Je rejette l’idée que l’appartenance nationale ne veuille rien dire à l’ère de la mondialisation, tout comme je rejette une définition de la nation qui fusionne cette appartenance avec une appartenance ethnique, raciale ou linguistique. La normalisation de la langue catalane a joué un rôle énorme dans l’expérience de modernité en Catalogne, et je n’oserai pas minimiser cet apport. Le pays a vécu une expérience très proche du Québec dans le domaine de l’éducation, de l’administration gouvernementale et de l’expression publique. Mais la situation n’est pas exactement analogue, et la langue espagnole reste présente dans la vie quotidienne catalane (le recensement 2017 nous apprend que 99,7 % des Catalans sont capables de parler espagnol ; pour la langue catalane, ce pourcentage est de 80,4 %).

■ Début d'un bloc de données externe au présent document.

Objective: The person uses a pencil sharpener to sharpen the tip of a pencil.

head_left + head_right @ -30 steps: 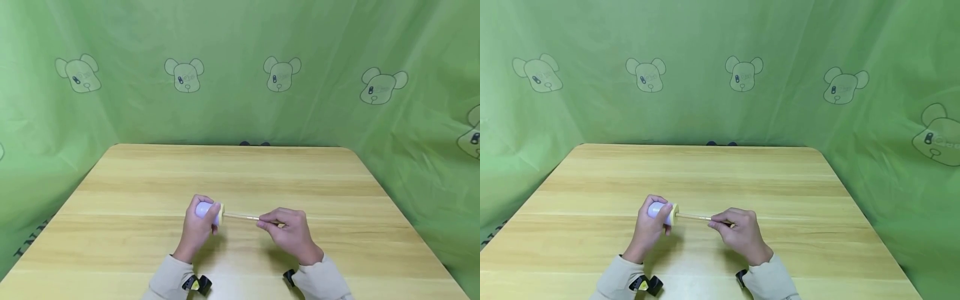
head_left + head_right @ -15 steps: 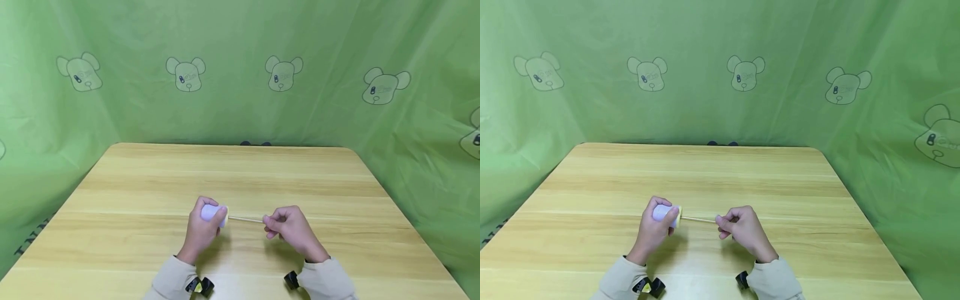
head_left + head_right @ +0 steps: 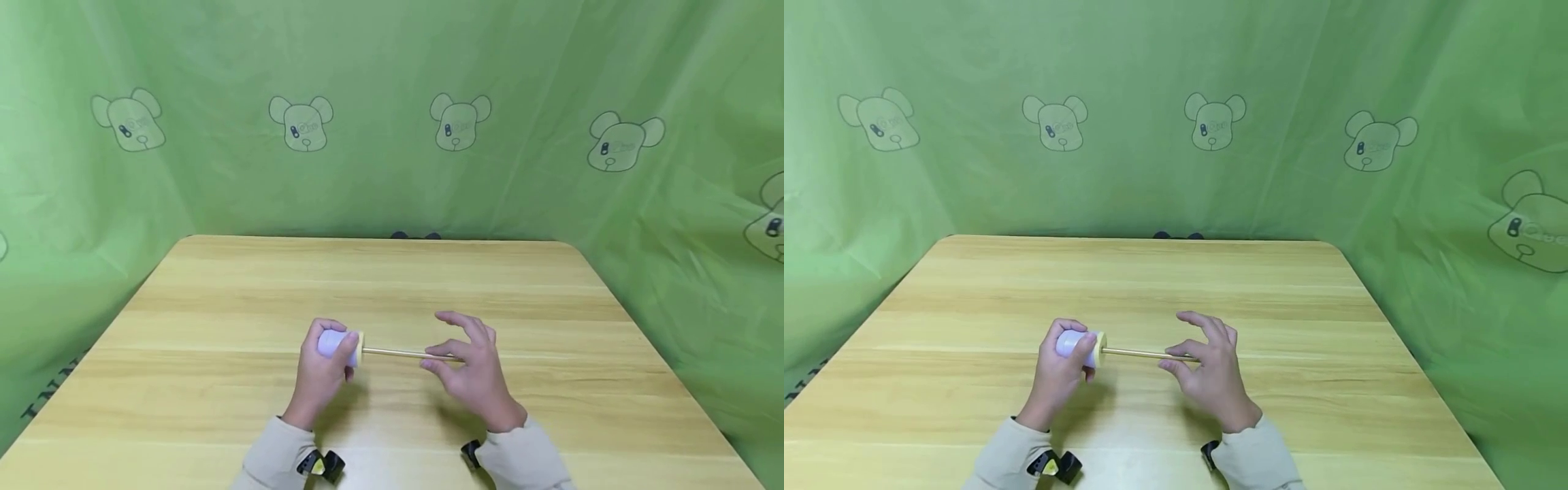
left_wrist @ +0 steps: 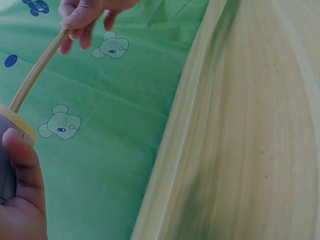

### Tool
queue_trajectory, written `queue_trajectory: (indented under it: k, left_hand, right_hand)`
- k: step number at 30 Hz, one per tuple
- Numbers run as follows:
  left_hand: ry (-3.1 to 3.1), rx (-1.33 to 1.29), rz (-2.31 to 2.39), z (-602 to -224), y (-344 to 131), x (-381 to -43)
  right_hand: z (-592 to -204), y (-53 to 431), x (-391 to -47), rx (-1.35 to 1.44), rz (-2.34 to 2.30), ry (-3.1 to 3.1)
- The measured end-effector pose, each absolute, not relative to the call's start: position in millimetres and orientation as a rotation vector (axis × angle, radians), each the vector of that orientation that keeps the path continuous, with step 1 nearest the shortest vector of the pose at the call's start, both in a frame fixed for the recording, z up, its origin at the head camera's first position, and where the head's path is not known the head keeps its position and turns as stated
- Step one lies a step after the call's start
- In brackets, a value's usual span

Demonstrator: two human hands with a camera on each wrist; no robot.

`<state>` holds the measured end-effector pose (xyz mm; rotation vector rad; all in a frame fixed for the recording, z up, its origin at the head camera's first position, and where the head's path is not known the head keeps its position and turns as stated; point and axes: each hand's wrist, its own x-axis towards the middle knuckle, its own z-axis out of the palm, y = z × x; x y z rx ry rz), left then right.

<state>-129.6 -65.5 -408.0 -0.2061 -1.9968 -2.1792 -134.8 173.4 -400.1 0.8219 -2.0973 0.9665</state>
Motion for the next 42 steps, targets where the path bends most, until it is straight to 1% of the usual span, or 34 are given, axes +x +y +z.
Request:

Même parmi ceux qui se considèrent comme « Catalans d’abord », la langue espagnole est un élément essentiel de la vie quotidienne, ce qui, en comparaison, est inimaginable pour la langue anglaise et l’identité québécoise contemporaine. Si jamais une République catalane venait à voir le jour, ce serait une vraie république, c’est-à-dire non simplement une république de la langue catalane, mais une république des Catalans, ce qui n’est pas du tout la même chose.
Diverses migrations
On trouve un écho dans l’expérience catalane de la migration, qui comprend deux « générations » distinctes. La première concerne une migration interne. Plus particulièrement dans les années 60, des Espagnols du Sud (notamment de l’Andalousie) sont partis en grand nombre pour le Nord, plus riche, même si, dans ce Nord, les gens parlaient une langue différente. Ces Andalous sont « devenus Catalans », à l’image des Irlandais au Québec, qui, au XIXe siècle, sont « devenus Québécois », contrairement aux Écossais. Pour les adultes migrants, nés en Andalousie, ce n’était pas toujours le cas.
Mais dans l’époque postfranquiste, s’agissant des enfants scolarisés en langue catalane parmi d’autres enfants catalans, c’est toute une autre histoire. Les deux dernières décennies (plus ou moins) ont vu une migration externe, composée de Latino-Américains qui, traditionnellement, s’intègrent plus souvent dans une communauté espagnole, mais aussi de Marocains et d’Africains subsahariens, ainsi que de ressortissants d’Europe de l’Est, qui n’arrivent pas avec la langue espagnole et qui ont tendance à s’intégrer, comme les Andalous, à travers l’identité catalane. Une vidéo produite par l’organisme gauchiste República des de baix a présenté des images d’un homme africain arborant un t-shirt sur lequel on pouvait lire « Référendum oui ! », et d’une femme vêtue d’un hidjab, tous deux dénonçant, en langue catalane, des personnes présentées dans la vidéo comme étant liées au « régime de 78 ».
Comme au Québec, on a souvent vu des indépendantistes diabolisés et qualifiés de « nationalistes ethnolinguistiques ». Des nationalistes, oui, mais la question ethnique, comme dans le mouvement indépendantiste écossais, n’est pas au centre des enjeux, et la situation linguistique est extrêmement complexe. Comme dans tous ces mouvements, la dimension ethnolinguistique existe et elle joue un rôle parfois implicite et difficile à voir. Mais la « passion référendaire » en Catalogne a révélé un mouvement indépendantiste vraiment moderne, et probablement un modèle pour ceux qui suivront : territorial avant tout, soutenu par la mobilisation, et séculaire au sens taylorien, c’est-à-dire défini par ce que Charles Taylor a appelé (dans L’âge séculier et Modern Social Imaginaries) « les temps profanes » (« profane time ») et non par les récits d’éternité ou de transcendance. Bref, on a vu, peu importent les résultats du référendum ou la répression étatique qui veut le détruire, l’émergence complète d’un mouvement moderne.